First contact with the school – it’s critically important to take the right first steps once you notice something is going on with your child, or your student. The first thing to do is look up the local state or provincial education law on harassment, intimidation and bullying (HIB). It’s also important to have a good sense of the definition of bullying. Finally, there are policies, procedures and codes of conduct that each school board will lay out regarding this – and having knowledge of those will equip you with the means to write up a compelling case for action to be taken, making reference to the above mentioned pieces of information. Another thing to be aware of is understanding if / where there is a power imbalance with the people involved (there almost always is). This will help make a compelling case that bullying is happening, when the situation fits the definition and is in violation of any laws, policies, mission statements or procedures that exist.
Next, creating an incident report which outlines when, where, what happened, who was involved (instigator, bully, targets, bystanders, upstanders etc), what you want the school to do, what you don’t want them to do, while referencing their own policies. It’s important to write this in a structured email that plainly presents the facts without aggressive language or intimidation. This will help keep emotions from interfering with the process – as it’s a very emotional situation for people involved. Going immediately and speaking to the administration, teachers, students, or parents often escalates the conflict. You want to be authoritative, but not aggressive. Joanne outlines more about what details to include in the email in the podcast.

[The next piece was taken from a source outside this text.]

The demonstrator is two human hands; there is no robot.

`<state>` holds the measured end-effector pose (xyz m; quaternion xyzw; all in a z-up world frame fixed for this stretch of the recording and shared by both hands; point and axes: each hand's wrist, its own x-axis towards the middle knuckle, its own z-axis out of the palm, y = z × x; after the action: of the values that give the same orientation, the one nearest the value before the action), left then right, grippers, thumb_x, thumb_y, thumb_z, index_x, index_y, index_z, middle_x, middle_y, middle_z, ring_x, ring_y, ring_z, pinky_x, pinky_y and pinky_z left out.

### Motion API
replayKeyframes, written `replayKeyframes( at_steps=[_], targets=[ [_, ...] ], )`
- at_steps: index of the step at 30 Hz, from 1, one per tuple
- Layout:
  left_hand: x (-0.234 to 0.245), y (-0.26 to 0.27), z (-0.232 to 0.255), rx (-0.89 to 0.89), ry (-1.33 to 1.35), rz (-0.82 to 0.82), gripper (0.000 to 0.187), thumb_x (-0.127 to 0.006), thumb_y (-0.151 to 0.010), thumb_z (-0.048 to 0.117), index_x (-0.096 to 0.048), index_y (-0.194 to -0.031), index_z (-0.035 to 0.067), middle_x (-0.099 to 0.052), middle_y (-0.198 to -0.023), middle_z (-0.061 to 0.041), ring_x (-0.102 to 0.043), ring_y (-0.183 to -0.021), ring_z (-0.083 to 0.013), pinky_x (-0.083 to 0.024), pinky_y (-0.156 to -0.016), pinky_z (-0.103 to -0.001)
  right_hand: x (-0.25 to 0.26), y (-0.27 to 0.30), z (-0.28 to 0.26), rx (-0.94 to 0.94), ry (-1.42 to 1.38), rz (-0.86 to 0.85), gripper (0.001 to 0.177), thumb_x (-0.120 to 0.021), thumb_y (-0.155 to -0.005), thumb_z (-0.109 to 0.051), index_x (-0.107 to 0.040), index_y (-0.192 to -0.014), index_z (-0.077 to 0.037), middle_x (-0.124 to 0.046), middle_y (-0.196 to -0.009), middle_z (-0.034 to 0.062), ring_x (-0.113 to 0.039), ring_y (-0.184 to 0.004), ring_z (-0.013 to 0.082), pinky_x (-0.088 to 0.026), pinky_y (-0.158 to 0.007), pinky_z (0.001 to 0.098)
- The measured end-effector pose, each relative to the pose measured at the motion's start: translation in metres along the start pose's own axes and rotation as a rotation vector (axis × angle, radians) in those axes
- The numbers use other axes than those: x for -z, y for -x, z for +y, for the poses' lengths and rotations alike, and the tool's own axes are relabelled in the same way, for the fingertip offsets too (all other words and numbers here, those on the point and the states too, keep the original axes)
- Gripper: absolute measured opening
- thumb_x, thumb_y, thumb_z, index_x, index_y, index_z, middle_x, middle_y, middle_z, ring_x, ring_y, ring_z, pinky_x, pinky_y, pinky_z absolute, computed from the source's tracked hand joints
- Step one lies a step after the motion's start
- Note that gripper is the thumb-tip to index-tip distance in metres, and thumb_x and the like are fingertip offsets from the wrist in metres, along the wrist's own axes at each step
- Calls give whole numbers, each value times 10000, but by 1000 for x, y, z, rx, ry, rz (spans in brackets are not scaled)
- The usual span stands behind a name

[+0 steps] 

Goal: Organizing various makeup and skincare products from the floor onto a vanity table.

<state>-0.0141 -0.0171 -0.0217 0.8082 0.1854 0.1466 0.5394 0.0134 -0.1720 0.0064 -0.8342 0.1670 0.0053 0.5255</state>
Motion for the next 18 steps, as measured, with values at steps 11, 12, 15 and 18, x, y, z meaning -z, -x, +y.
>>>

Ultimately, Joanne believes that there’s some responsibility on the part of every student to learn tactics for dealing with bullying behaviour, so if it does occur they’re well prepared to handle it or document it and not let it get out of hand. One way to do this is practicing how to respond to verbal provocations and insults in a way that doesn’t aggravate or intimidate the bully, but dampens the response. Another way is to teach kids the reality that some people will bully others for various reasons (they aren’t happy, they are struggling with something, they feel bad about themselves) – and with that understanding they may react differently. Not only that, kids can’t expect everyone is going to like them or be nice all the time. Kids can be made aware that their behaviours may unknowingly provoke negative feelings in others. Helping them become aware will prevent them from becoming startled, shocked, offended or afraid if it happens. If a kid is highly intelligent, or really good at something and someone starts getting on their cast about it, the kid can offer to help them, show them or tell them it’s not a big deal (to diffuse any notion or perception they’re acting superior to the other). Just having conversations about it and telling and analyzing stories can help everyone become more aware of the dynamics involved with different behaviours, emotions and power structures. Teaching kids how to develop self-worth and find intrinsic value in themselves is of course a great way to balance things as well. There were so many suggestions and insights in this podcast episode to consider. There’s no one answer – it’s a multi-pronged approach, and a collaborative and inclusive one.